From linear chains to 3D structures
What is secondary structure?
• Local interactions between amino acids in a single polypeptide chain.
• Formed through hydrogen bonds between atoms of the backbone, not the side chains (R-groups).
• The two most common structures:
1. α-helix (spiral shape)
2. β-sheet (flat, folded structures)
The backbone degrees of freedom
Since the peptide bond is mostly rigid, there are basically 2 degrees of freedom:
Each peptide unit can rotate around two dihedral angles
• Phi angle (ɸ): angle of rotation around the N-C𝘢 bond
• Psi angle (Ψ): angle of rotation around the C𝘢-C’ bond
Other bonds and angles are more restricted due to unfavorable energetics
The Ramachandran plot
Each amino acid residue in a protein chain is associated with two conformational angles ɸ and Ψ
• The angle pairs for a whole protein are usually plotted against each other in diagram =the Ramachandran plot
• Most combinations of ɸ and Ψ are not allowed due to steric collisions between side chains
• Regions in the diagram are named based on the local structural motifs that the repetition of those specific angle
combinations causes
Ramachandran Plot = Shows allowed combinations of Φ (phi) and Ψ (psi) angles in amino acids.
• Not all combinations are allowed:
o Some cause steric clashes (atomic collisions).
o Others are energetically favorable and common in real proteins.
• The plot is asymmetric due to the use of L-amino acids:
o Only certain regions are preferred.
o Right-handed regions are typically favored (due to chirality).
• Dark blue areas represent the most energetically favorable combinations:
o One region corresponds to α-helices.
o Another to β-strands.
• Loops and turns occur in less populated but allowed regions.
• α-helices and β-sheets dominate because their angles:
o Are energetically stable.
o Allow optimal hydrogen bonding.
o Cause minimal steric hindrance.
• Ramachandran angles are computed around Cα atoms: In theory, continuous rotations are possible, but proteins favor specific regions.

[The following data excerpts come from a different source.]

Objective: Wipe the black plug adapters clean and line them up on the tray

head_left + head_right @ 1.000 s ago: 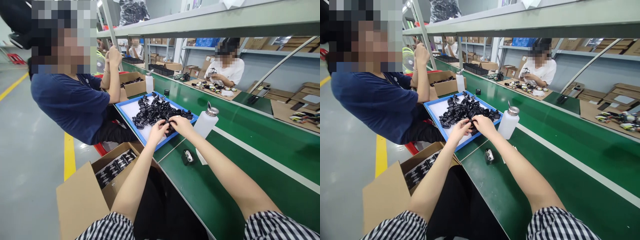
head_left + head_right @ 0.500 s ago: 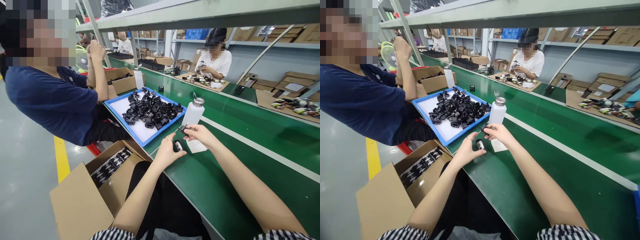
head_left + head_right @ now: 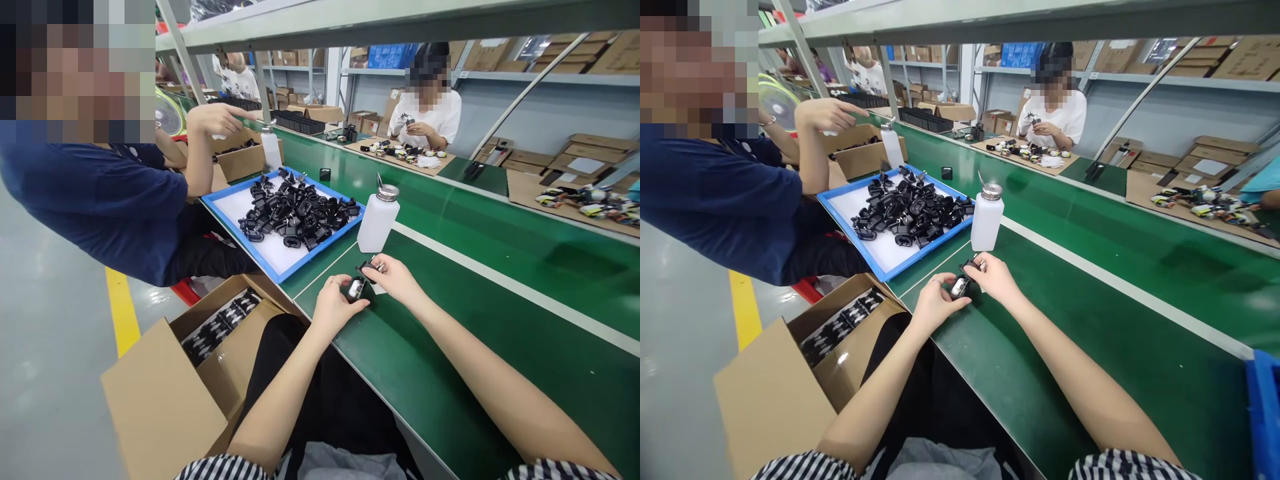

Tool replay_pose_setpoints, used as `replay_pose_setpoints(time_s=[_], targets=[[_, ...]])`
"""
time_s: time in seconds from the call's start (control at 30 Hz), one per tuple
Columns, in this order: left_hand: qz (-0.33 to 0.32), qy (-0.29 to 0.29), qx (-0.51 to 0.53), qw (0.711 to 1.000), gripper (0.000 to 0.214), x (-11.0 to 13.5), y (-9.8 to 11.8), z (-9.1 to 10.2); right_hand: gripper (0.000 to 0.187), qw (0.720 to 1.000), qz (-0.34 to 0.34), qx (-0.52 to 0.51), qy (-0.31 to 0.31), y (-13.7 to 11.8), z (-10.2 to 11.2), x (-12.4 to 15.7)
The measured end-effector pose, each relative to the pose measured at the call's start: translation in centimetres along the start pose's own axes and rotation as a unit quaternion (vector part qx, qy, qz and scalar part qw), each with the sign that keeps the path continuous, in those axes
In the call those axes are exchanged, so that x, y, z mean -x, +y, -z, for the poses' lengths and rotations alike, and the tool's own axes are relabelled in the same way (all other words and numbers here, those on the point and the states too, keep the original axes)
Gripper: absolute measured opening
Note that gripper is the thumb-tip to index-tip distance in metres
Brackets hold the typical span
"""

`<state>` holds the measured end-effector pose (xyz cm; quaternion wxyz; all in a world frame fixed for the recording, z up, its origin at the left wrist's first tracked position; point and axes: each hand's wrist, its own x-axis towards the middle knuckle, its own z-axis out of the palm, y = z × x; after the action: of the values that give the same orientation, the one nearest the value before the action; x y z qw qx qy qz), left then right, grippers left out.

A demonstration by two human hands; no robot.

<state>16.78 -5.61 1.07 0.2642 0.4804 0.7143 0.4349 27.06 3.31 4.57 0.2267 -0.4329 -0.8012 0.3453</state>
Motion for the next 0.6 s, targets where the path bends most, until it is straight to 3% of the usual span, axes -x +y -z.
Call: replay_pose_setpoints(time_s=[0.13,0.23,0.6], targets=[[0.018,-0.015,0.092,0.995,0.059,0.1,-0.1,-0.6,0.015,0.994,0.02,0.102,0.029,-0.6,-0.7,1.2],[0.036,-0.037,0.129,0.99,0.057,0.0,0.0,-1.0,0.016,0.984,0.031,0.171,0.034,-1.0,-0.9,1.8],[0.006,-0.018,0.08,0.997,0.048,-0.3,0.5,-1.3,0.021,0.96,0.059,0.275,0.007,-0.8,-0.8,2.2]])
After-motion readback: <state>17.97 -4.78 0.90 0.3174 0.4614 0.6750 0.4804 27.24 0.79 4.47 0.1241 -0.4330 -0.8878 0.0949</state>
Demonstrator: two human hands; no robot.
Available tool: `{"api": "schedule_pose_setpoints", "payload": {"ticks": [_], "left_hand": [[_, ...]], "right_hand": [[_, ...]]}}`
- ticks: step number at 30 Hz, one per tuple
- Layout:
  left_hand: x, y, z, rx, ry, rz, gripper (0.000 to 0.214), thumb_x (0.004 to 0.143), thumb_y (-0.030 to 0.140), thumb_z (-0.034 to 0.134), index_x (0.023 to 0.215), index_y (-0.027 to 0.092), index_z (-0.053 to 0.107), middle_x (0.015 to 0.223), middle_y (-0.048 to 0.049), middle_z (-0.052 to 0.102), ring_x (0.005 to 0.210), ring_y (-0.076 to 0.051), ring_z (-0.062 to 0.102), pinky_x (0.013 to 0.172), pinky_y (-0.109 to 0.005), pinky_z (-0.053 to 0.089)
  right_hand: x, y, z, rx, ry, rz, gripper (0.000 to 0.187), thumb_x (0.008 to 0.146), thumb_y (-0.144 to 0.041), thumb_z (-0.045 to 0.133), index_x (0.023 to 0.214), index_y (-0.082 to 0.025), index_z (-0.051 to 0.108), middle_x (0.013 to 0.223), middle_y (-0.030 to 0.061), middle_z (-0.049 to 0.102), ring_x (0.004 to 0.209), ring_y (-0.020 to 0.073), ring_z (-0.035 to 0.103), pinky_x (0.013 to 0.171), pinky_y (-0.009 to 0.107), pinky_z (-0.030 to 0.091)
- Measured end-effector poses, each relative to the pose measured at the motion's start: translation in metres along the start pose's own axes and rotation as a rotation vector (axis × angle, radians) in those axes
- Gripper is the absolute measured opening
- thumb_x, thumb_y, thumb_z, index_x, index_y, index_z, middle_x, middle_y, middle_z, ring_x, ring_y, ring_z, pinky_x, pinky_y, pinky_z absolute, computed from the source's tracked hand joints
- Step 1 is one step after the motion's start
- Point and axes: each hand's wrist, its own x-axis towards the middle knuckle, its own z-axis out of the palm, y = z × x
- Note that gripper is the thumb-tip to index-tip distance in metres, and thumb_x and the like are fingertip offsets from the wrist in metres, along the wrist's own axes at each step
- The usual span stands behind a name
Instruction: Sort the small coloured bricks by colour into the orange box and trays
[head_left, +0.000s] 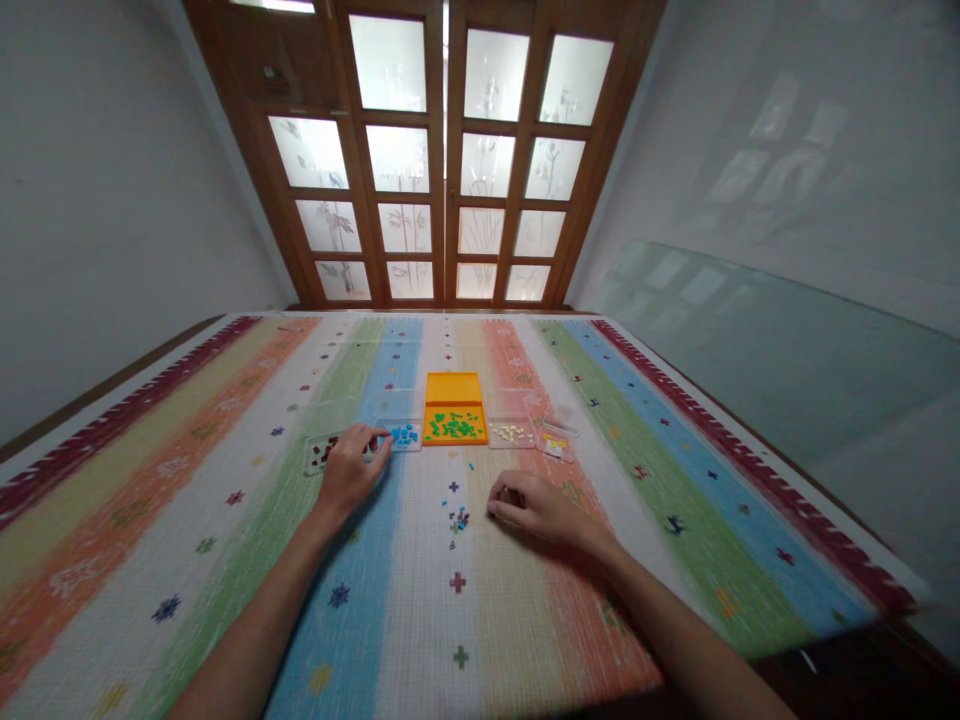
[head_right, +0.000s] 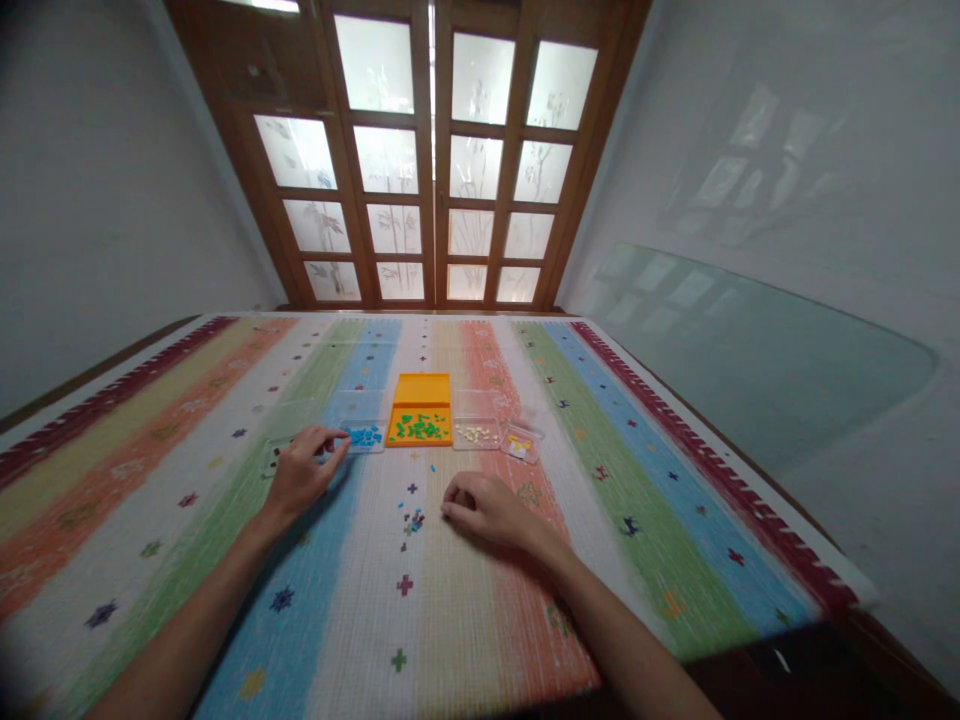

• L-amino acids limit certain rotations due to their chirality.
• Left-handed regions exist but are less populated.
• Dark blue regions correlate with stable secondary structures.
• Planar regions reflect flatter structural conformations.
• Disallowed regions involve steric clashes and are avoided.
• In-between regions are allowed but less energetically optimal: Often found in flexible parts like loops.
• Different areas of the plot correspond to different secondary structures:
o Favored regions lead to stable α-helices and β-sheets.
o Less favored regions are associated with loops and turns.
Amino acid-specific Ramachandran plots
As different sidechains have different properties, they have different preferred allowed areas
With only an H as sidechain, glycine can adopt a much larger range of conformations
Sequence defines structure!
Proline and Rotation
• Proline’s Rotation Restrictions:
o Proline prefers right-handed combinations, not left-handed.
o Its side chain forms a ring with the backbone nitrogen, restricting rotation around the peptide bond.
Side Chain Influence on Backbone Flexibility
• Each amino acid’s side chain (R-group):
o Affects the Ramachandran angles (Φ and Ψ), dictating which angles are energetically favorable.
o Influences the local structure the amino acid prefers.